_DIRECTIONS_
Quote the listing below in its entirety.

=== Begin Enclosure ===

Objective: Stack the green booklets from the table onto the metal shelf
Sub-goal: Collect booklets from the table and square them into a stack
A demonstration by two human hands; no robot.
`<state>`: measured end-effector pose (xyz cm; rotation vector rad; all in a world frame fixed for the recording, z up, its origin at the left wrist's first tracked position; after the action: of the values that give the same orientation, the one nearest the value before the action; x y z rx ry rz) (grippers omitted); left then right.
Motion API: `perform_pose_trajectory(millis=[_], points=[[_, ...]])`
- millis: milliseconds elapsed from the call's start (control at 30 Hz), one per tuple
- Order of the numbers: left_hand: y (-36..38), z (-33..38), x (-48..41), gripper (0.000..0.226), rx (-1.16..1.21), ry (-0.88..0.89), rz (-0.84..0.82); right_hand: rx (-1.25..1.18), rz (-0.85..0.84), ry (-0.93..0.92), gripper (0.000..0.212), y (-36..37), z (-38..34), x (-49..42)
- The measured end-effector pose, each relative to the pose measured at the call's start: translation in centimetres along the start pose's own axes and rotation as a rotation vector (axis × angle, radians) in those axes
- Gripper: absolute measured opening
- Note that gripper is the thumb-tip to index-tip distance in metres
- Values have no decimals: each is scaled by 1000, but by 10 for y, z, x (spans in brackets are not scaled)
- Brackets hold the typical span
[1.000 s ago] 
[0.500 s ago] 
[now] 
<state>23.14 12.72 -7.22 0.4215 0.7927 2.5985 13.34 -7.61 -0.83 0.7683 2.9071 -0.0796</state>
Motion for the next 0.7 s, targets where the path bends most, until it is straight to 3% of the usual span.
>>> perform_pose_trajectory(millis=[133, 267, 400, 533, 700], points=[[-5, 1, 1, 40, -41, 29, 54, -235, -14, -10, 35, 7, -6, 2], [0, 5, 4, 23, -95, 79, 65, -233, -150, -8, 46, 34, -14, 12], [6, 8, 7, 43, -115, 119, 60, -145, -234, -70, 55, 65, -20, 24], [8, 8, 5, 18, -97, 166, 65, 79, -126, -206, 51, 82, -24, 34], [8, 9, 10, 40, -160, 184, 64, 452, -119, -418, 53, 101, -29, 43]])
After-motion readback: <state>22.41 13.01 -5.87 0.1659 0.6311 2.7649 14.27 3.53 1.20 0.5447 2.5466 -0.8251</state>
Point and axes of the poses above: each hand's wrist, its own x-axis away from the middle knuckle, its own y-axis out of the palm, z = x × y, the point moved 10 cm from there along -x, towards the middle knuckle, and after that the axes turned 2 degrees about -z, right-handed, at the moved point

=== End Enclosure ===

_RESULT OF THE TASK_
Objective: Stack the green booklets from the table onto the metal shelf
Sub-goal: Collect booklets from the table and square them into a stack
A demonstration by two human hands; no robot.
`<state>`: measured end-effector pose (xyz cm; rotation vector rad; all in a world frame fixed for the recording, z up, its origin at the left wrist's first tracked position; after the action: of the values that give the same orientation, the one nearest the value before the action; x y z rx ry rz) (grippers omitted); left then right.
Motion API: `perform_pose_trajectory(millis=[_], points=[[_, ...]])`
- millis: milliseconds elapsed from the call's start (control at 30 Hz), one per tuple
- Order of the numbers: left_hand: y (-36..38), z (-33..38), x (-48..41), gripper (0.000..0.226), rx (-1.16..1.21), ry (-0.88..0.89), rz (-0.84..0.82); right_hand: rx (-1.25..1.18), rz (-0.85..0.84), ry (-0.93..0.92), gripper (0.000..0.212), y (-36..37), z (-38..34), x (-49..42)
- The measured end-effector pose, each relative to the pose measured at the call's start: translation in centimetres along the start pose's own axes and rotation as a rotation vector (axis × angle, radians) in those axes
- Gripper: absolute measured opening
- Note that gripper is the thumb-tip to index-tip distance in metres
- Values have no decimals: each is scaled by 1000, but by 10 for y, z, x (spans in brackets are not scaled)
- Brackets hold the typical span
[1.000 s ago] 
[0.500 s ago] 
[now] 
<state>23.14 12.72 -7.22 0.4215 0.7927 2.5985 13.34 -7.61 -0.83 0.7683 2.9071 -0.0796</state>
Motion for the next 0.7 s, targets where the path bends most, until it is straight to 3% of the usual span.
>>> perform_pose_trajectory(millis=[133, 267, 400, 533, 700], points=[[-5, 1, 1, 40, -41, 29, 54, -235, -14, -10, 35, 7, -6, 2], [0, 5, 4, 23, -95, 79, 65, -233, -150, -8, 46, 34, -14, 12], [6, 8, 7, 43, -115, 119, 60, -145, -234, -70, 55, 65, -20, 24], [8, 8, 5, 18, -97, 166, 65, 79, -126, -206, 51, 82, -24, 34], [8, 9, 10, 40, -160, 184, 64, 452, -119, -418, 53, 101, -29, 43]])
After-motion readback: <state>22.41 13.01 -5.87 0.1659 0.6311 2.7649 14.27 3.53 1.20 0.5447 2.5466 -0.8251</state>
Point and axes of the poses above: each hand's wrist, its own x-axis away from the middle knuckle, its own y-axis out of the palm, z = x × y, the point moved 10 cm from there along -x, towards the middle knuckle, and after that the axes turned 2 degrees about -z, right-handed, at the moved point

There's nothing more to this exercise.